NOT TONIGHT JOSEPHINE: HOW RIDLEY SCOTT’S NAPOLEON COULD BE GREAT DIRECTOR’S WATERLOO

BY OUR FILM REVIEWER ORSON KUROSAWA

SOMEWHERE DURING THE Battle of Waterloo scenes in this movie, Rupert Everett, playing the Duke of Wellington (Yes) says: “Jesus Christ”. I felt he spoke for all us when he said those words. Perhaps the screenwriter was trying to express his own feelings.

Everett’s performance is one of the more amusing in a movie that feels like it lasts almost as long as Napoleon’s career, without ever touching its highlights.

I read somewhere that the bill for this farrago through late eighteenth and early nineteenth century European history was upwards of $200 million and that it would have to make $600 million just to break even. Good luck with that, Ridley.

The battle scenes are all echoes of the opening scenes of Gladiator, with Napoleon actually leading cavalry charges at Borodino in Russia and at Waterloo. Errol Flynn all is forgiven. In Egypt, Napoleon apparently wins a battle by firing a cannon ball into one of the pyramids. Strength and Honor.

Actually, the movie is not really about Napoleon, it’s about Napoleon and Josephine, with the military victories, the politics, the genius, almost thirty years of war, all playing supporting roles, if even mentioned.

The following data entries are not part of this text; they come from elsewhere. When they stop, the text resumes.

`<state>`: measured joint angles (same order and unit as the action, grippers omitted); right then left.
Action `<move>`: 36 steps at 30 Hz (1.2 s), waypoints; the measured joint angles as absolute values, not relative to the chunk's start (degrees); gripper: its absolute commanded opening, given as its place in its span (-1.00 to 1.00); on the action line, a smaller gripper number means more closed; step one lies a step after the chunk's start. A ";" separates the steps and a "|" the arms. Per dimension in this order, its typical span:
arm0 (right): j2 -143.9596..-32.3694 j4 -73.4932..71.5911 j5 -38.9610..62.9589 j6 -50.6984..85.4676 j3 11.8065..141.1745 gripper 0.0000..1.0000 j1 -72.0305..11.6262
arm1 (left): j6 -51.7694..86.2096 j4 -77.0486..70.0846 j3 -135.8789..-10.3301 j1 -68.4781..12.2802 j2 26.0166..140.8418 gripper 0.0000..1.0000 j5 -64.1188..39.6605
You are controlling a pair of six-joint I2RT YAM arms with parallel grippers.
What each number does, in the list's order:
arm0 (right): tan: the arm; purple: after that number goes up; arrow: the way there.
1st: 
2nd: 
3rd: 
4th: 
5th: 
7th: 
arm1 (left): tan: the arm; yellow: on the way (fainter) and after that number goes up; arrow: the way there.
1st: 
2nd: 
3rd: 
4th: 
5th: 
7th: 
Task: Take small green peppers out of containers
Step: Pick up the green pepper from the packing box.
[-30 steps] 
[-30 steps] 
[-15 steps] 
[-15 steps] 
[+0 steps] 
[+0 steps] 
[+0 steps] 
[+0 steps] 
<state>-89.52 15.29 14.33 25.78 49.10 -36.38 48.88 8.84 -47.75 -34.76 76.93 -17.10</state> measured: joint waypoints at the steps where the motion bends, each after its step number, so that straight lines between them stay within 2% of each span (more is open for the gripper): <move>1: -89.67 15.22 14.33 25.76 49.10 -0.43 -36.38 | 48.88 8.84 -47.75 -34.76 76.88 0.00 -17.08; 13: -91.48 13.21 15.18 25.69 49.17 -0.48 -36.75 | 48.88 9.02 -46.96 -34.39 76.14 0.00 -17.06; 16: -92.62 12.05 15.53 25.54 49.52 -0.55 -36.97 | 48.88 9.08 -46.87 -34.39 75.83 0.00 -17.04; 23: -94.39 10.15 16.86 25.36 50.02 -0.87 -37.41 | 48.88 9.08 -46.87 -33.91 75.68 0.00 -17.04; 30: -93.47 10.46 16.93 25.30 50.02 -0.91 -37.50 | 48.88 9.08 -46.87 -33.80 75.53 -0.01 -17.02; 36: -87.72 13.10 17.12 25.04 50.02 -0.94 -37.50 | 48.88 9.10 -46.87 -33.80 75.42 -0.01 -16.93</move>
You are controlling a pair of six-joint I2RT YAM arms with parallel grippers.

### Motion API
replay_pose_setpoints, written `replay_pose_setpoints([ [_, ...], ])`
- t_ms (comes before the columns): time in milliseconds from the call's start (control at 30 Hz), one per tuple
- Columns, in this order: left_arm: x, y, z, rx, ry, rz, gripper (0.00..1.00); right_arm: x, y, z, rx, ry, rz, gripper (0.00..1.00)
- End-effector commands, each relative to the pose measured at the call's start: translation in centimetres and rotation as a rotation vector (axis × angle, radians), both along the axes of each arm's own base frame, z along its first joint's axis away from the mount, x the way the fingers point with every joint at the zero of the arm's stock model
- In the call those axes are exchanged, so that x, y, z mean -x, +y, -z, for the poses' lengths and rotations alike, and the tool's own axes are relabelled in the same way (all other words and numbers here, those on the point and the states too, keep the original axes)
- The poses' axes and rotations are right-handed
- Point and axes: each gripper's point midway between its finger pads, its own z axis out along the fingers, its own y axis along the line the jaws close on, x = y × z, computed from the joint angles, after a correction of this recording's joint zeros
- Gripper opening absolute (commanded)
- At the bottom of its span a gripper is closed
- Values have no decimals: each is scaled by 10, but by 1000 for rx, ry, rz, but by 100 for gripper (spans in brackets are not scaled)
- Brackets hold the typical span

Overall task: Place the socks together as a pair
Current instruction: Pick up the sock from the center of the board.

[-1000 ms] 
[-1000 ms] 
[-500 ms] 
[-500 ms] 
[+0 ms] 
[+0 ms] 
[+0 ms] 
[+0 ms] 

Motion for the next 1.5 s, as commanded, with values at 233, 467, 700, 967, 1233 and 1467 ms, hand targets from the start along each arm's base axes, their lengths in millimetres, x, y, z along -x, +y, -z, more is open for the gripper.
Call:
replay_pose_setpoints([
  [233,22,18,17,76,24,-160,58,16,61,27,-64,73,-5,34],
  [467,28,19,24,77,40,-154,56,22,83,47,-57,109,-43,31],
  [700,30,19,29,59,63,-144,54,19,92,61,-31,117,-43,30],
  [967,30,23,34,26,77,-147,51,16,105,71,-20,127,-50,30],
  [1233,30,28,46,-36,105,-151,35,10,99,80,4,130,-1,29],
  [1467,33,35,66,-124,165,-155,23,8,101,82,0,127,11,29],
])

Josephine is a powerful female character from central casting, who has the French Emperor under her thumb. Well, under some part of her anyway. Aside from being a rampant nymphomaniac, who has ridden more hussars than hussars have ridden horses, she responds to her husband’s – yes, they are married – equine noises by surrendering her saddle to him for some energetic galloping at any time of his choosing, no matter how humiliating. However, attempts to create a Little Napoleon fail due probably to her being rancid with venereal disease, and she has to give up her position to a little Austrian temptress, so France can have a successor to Bonaparte. It’s tragic. I mean the movie, not the situation. That’s just comical.

The dialogue is unique; the acting mostly consistent with the dialogue save for a few hardened veteran thespians who can always make something of nothing, such is their talent.

I understand there is a four-hour version of this movie somewhere. What was that the Duke of Wellington said?